=== INPUT ===
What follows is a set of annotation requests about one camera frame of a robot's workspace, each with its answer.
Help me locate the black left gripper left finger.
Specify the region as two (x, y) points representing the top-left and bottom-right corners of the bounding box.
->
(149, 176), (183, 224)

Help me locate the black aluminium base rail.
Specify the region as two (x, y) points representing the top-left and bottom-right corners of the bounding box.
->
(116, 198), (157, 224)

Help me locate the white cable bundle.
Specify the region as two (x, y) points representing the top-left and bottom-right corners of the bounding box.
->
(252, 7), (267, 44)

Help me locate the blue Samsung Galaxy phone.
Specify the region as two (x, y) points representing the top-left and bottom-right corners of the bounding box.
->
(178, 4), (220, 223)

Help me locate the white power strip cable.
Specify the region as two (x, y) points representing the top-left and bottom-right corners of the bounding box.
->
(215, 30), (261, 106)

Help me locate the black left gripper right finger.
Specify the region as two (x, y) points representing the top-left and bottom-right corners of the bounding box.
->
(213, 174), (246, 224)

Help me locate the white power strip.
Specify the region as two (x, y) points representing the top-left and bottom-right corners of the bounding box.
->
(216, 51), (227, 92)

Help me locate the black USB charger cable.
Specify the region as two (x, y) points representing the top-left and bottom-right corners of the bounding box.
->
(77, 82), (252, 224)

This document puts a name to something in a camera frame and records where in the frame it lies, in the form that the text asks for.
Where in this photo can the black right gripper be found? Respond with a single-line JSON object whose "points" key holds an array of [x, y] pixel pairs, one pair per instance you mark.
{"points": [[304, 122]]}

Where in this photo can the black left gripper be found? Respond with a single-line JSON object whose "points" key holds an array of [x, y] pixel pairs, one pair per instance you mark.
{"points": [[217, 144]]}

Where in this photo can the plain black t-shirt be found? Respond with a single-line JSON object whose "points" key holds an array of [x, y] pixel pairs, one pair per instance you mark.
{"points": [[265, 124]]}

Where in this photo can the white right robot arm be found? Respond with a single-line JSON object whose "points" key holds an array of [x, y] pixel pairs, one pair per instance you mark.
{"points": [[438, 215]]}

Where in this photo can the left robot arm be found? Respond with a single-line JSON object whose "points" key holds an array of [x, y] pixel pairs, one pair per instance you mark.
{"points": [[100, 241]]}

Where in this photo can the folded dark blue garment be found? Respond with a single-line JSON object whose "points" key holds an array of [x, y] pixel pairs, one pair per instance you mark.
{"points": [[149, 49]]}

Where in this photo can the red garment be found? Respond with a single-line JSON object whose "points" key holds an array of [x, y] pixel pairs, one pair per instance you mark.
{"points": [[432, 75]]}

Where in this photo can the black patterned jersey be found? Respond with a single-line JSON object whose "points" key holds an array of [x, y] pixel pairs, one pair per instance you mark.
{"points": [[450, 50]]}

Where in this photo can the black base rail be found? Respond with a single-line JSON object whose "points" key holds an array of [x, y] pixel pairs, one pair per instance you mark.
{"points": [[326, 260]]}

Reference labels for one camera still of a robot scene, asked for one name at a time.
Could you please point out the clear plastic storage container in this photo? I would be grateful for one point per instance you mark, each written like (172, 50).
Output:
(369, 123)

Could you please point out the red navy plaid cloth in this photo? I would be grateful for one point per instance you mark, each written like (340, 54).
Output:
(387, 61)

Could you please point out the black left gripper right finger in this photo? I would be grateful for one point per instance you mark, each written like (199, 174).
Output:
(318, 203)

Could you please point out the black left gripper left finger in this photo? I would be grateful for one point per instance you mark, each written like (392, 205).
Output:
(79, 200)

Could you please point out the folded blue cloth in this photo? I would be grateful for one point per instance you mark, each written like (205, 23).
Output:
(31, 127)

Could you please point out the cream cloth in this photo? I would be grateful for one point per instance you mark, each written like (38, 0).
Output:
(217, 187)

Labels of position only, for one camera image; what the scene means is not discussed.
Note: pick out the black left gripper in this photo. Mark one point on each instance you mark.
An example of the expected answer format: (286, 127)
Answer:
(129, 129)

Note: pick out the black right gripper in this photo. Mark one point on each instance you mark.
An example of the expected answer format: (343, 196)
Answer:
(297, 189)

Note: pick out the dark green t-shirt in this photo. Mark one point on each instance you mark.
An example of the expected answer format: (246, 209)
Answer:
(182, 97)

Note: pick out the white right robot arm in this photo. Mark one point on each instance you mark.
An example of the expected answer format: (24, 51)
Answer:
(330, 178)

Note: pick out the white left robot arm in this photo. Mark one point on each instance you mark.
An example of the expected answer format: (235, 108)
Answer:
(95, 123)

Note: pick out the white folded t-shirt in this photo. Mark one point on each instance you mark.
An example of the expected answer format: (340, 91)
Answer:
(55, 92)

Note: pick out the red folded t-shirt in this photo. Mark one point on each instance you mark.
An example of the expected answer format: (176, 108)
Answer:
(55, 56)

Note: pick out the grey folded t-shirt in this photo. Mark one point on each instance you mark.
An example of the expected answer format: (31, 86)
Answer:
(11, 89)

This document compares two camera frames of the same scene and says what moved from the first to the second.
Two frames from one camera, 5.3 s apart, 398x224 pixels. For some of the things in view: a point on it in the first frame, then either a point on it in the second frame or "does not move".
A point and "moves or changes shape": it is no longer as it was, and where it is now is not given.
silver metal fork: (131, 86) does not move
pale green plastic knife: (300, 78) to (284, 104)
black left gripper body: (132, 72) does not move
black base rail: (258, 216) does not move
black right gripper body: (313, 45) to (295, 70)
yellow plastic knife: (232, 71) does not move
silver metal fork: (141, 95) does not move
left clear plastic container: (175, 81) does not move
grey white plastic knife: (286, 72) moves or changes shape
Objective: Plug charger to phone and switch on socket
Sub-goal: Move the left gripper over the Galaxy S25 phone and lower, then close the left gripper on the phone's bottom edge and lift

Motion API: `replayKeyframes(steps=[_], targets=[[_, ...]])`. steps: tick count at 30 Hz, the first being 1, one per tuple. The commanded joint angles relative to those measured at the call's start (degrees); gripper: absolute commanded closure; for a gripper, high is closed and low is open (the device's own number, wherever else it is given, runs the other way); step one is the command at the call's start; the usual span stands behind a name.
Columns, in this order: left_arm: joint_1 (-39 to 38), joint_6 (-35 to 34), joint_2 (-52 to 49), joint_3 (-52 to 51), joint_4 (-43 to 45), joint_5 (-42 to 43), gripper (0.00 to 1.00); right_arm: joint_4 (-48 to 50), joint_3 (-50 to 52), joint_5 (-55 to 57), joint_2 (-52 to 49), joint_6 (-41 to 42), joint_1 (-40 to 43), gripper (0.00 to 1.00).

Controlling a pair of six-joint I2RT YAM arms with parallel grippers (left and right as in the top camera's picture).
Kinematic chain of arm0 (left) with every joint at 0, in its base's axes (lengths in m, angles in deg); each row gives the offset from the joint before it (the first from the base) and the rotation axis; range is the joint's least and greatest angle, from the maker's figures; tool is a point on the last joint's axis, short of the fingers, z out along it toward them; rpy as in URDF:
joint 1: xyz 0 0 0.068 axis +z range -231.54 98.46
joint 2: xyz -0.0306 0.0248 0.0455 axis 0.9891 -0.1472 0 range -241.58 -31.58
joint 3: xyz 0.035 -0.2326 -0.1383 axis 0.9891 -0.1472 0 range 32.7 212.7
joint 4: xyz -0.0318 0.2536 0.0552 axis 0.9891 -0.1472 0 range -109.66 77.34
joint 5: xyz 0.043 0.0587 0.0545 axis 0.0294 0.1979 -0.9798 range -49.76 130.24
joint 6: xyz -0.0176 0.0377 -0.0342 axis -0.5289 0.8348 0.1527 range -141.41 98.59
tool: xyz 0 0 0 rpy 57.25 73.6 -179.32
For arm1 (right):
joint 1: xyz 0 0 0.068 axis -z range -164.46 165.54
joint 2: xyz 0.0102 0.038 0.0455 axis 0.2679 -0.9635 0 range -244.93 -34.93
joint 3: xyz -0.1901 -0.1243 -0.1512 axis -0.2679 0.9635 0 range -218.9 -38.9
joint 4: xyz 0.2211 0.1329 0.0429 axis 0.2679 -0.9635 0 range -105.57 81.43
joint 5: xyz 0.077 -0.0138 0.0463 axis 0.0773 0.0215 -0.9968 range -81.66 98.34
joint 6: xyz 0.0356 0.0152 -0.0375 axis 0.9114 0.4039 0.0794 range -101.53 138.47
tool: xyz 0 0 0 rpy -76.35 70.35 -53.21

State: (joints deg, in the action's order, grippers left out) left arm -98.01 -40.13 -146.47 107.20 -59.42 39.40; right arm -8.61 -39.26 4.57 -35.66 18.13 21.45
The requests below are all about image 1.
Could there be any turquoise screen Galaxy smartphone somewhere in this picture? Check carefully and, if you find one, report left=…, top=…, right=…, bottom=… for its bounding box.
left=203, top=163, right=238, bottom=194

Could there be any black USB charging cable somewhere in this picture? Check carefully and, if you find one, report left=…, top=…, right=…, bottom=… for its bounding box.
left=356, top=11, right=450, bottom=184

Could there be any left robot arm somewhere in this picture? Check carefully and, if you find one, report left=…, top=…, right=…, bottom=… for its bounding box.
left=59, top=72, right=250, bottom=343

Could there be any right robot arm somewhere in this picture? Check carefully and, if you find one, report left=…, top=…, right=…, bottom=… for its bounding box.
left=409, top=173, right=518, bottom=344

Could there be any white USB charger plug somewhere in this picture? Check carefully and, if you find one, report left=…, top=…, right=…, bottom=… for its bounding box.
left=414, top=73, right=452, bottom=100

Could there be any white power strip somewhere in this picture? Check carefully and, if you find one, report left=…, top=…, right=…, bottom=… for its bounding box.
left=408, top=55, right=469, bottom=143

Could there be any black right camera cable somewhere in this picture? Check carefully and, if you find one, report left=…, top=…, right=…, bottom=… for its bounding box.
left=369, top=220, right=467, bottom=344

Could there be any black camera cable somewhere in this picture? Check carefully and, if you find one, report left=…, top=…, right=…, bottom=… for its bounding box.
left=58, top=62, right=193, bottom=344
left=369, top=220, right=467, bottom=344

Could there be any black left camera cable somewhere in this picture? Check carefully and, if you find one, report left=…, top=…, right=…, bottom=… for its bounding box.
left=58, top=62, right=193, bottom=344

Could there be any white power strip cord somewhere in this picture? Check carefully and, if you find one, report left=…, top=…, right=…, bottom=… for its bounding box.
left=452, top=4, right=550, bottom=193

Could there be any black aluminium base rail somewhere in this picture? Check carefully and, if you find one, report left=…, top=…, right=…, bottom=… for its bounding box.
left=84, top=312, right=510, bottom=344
===
[DIRECTIONS FOR THIS TASK]: State the number of lines in the entries above that contain the word "green", and nothing more.

[RESPONSE TO THIS EXERCISE]: 2